View solution in original post

-werners- · ‎02-23-2022

This is discussed on Stack Overflow. As you see for Azure Synapse there is a way, but for a plain SQL database you will have to use some kind of driver like odbc/jdbc.

LukaszJ · ‎02-25-2022

Hello werners,

Thank you for your reply.

In your link I found this link, where is this peace of code:

# Load data from an Azure Synapse query.
df = spark.read \
[...]
 
# Apply some transformations to the data, then use the
# Data Source API to write the data back to another table in Azure Synapse.
 
df.write \
  .format("com.databricks.spark.sqldw") \
  .option("url", "jdbc:sqlserver://<the-rest-of-the-connection-string>") \
  .option("forwardSparkAzureStorageCredentials", "true") \
  .option("dbTable", "<your-table-name>") \
  .option("tempDir", "wasbs://<your-container-name>@<your-storage-account-name>.blob.core.windows.net/<your-directory-name>") \
  .save()

However, it is not a good solution for me.
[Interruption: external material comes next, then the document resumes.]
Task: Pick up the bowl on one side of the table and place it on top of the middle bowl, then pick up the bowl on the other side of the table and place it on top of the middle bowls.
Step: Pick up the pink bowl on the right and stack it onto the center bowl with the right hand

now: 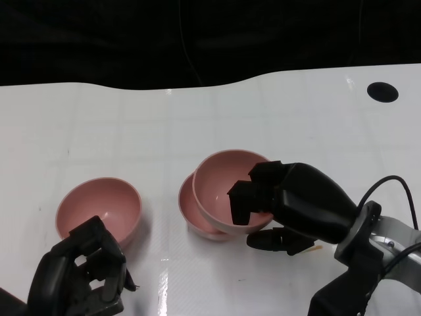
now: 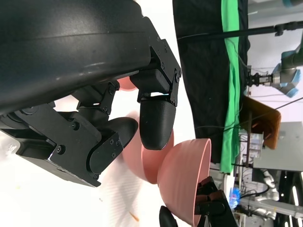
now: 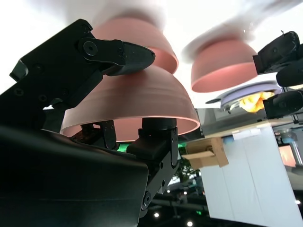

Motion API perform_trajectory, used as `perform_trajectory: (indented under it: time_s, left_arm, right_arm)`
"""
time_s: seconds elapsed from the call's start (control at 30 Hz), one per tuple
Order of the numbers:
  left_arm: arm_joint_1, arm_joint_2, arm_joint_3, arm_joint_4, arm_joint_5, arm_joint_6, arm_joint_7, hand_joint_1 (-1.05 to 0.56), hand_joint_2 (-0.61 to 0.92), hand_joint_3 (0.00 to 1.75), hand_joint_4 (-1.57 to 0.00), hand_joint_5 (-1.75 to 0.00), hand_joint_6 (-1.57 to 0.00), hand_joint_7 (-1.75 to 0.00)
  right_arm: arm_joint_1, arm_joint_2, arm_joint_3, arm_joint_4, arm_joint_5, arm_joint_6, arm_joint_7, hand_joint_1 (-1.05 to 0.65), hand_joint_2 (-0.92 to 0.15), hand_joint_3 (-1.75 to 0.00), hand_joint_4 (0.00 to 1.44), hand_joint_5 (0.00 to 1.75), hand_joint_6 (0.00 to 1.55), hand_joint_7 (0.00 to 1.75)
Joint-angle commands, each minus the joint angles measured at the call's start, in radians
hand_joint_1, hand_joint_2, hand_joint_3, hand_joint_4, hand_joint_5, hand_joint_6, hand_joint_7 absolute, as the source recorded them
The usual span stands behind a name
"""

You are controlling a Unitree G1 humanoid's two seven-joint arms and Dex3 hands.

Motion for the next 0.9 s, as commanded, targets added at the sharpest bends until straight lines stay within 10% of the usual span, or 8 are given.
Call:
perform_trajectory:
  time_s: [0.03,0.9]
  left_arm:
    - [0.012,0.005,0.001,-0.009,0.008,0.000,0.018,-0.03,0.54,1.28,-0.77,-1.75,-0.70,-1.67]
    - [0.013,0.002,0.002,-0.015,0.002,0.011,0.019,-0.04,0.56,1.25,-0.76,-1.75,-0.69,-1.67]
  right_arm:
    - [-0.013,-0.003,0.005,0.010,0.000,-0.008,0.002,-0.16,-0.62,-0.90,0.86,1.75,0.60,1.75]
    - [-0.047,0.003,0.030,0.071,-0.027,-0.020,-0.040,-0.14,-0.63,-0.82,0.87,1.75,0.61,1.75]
First of all, what if I want to update one row in the table that has a few milions records?

Do I need to download the entire table into dataframe, update one row and resend to Azure SQL? It looks really ineffective.

Moreover, what if I want to make update on table which has an auto-indexing column? I cannot download the table to a dataframe, update with my own id value, and resend to Azure SQL.

That is why I am using PyOdbc now, because I can make real sql insert / update.

Is there any elegant solution at Databricks?